Unfortunately, what is not mainstreamed or as front facing are the impacts to those responders and how they are progressively managed and provided for through the pre-incident planning process (by way of organizational initiatives and benefits available). This project focuses on improving the current system(s) in place that provide for early recognition, process mapping, and creative fiscal program support for a municipality in central Florida. This project aims to quantify shortfalls in the mental health impacts and organizational programs to first responders and establish a more efficient method for early recognition and treatment options by private and/or governmental agencies.

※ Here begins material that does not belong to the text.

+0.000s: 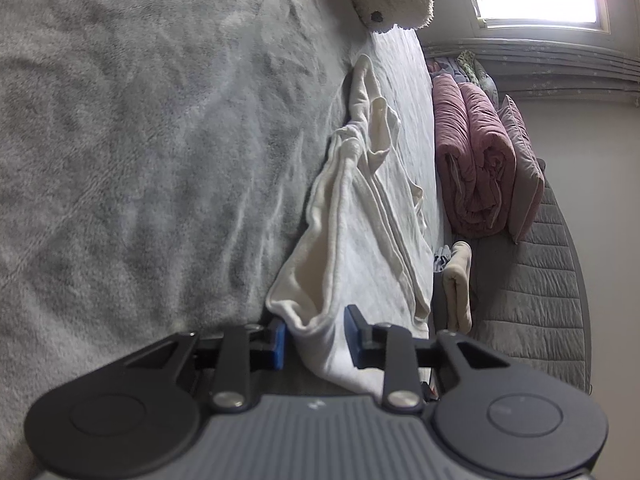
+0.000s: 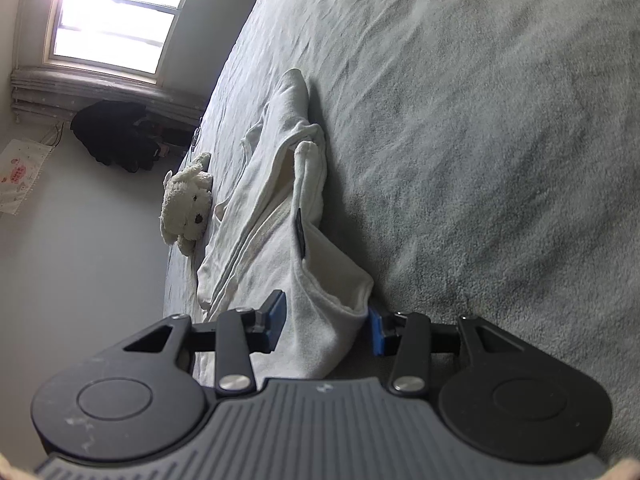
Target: Fold clothes
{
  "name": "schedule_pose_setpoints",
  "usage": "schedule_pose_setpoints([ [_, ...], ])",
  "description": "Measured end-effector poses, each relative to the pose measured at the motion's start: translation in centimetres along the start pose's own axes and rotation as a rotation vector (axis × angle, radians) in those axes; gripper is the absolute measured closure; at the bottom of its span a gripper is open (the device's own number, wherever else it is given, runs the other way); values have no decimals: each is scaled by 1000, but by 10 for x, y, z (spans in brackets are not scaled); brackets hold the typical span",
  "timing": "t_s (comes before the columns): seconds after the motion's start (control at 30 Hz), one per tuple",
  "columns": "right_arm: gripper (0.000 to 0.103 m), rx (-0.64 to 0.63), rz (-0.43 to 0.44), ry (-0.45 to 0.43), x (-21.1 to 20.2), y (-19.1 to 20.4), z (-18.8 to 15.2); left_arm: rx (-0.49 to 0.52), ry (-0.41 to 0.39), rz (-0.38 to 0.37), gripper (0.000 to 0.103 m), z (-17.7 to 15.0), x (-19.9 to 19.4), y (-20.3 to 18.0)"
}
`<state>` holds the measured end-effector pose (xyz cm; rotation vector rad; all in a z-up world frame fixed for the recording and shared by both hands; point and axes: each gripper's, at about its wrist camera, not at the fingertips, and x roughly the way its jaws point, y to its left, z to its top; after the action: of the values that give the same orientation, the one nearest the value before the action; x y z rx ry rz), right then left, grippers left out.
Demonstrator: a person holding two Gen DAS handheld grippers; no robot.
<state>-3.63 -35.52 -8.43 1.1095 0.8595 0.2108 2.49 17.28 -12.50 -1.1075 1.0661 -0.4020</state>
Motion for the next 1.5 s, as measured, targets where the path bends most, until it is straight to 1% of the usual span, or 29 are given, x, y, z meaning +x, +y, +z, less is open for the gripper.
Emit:
schedule_pose_setpoints([
  [0.07, 58, 2, 0, 4, -3, 0, 2, -3, 0, 0, 75, 0, 0, 1],
  [0.23, 58, -99, -58, -24, -13, 9, 4, -4, -4, 6, 76, 1, -1, 0],
  [0.3, 58, -135, -72, -18, -14, 10, 5, 16, -7, 16, 76, 1, -1, -3],
  [0.37, 57, -157, -74, 12, -8, 10, 5, 43, -13, 27, 76, 2, -2, -5],
  [0.63, 56, -189, -17, 74, 14, 9, 7, 79, -34, 18, 76, 3, 4, -5],
  [0.73, 56, -221, -10, 79, 17, 13, 4, 89, -44, 11, 76, 2, 6, -4],
  [0.8, 57, -243, -15, 85, 18, 16, 2, 104, -49, 19, 76, 1, 7, -6],
  [0.83, 58, -252, -19, 90, 19, 17, 0, 113, -51, 26, 77, 0, 7, -7],
  [0.9, 80, -263, -22, 104, 20, 20, -2, 127, -56, 49, 88, -1, 5, -10],
  [0.93, 86, -238, -7, 118, 20, 18, -3, 131, -60, 59, 90, -2, 4, -11],
  [1.0, 88, -218, 17, 120, 18, 18, -5, 128, -71, 60, 94, -5, -1, -13],
  [1.13, 89, -187, 88, 95, 3, 25, -5, 103, -84, 37, 95, -11, -13, -17],
  [1.23, 90, -179, 118, 87, -9, 31, -6, 88, -96, 27, 95, -17, -25, -21],
  [1.37, 90, -181, 123, 112, -18, 34, -15, 74, -100, 28, 95, -27, -45, -23],
  [1.5, 90, -165, 116, 135, -31, 32, -26, 54, -58, 54, 95, -45, -60, -20],
])
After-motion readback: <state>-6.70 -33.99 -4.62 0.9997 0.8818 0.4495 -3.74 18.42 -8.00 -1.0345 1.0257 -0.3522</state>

This project was selected based on the key components that Scholtes highlights in the “Project Selection Worksheet.” (Scholtes, 2-11) As a group we were able to identify a rating of “1” in nine of the twelve selection criteria which ensured us that we were able to move forward with the improvement plan. The criteria are as follows:
• Management does or would give this project high priority
• I can identify starting and ending points for this process
• Collecting data on this process is relatively easy
• The process completes one cycle every day or so
• I can identify what a defect is for this process
• The process is within my scope of knowledge/authority
• I know who the process owner is and he/she recognizes the need to improve
• The sponsor of this project has the ability to commit time and resources
• The process will not be changed by another initiative in the near future
An Overview of Active Threats and the Long Term Impacts on Employee Mental Health
Since the industrial age the workplace and it’s inherit safety or lack thereof, has been the topic of conversations, campaigns and study. Safety has been defined in many ways over the years. Safer working conditions, the number of hours worked, the age at which one is allowed to work, the race and sex of those employed. The creation of The Department of Labor in 1913, was the first step in ensuring workplace safety. The creation of OSHA in 1970 further outlined the United States desire to provide a safe and healthy work environment for its workers. This was accomplished by guidelines, education and standards. From OSHA’s website one can easily see the Bureau of Labor Statistics started recording data in 1894 and produced its first report in 1912.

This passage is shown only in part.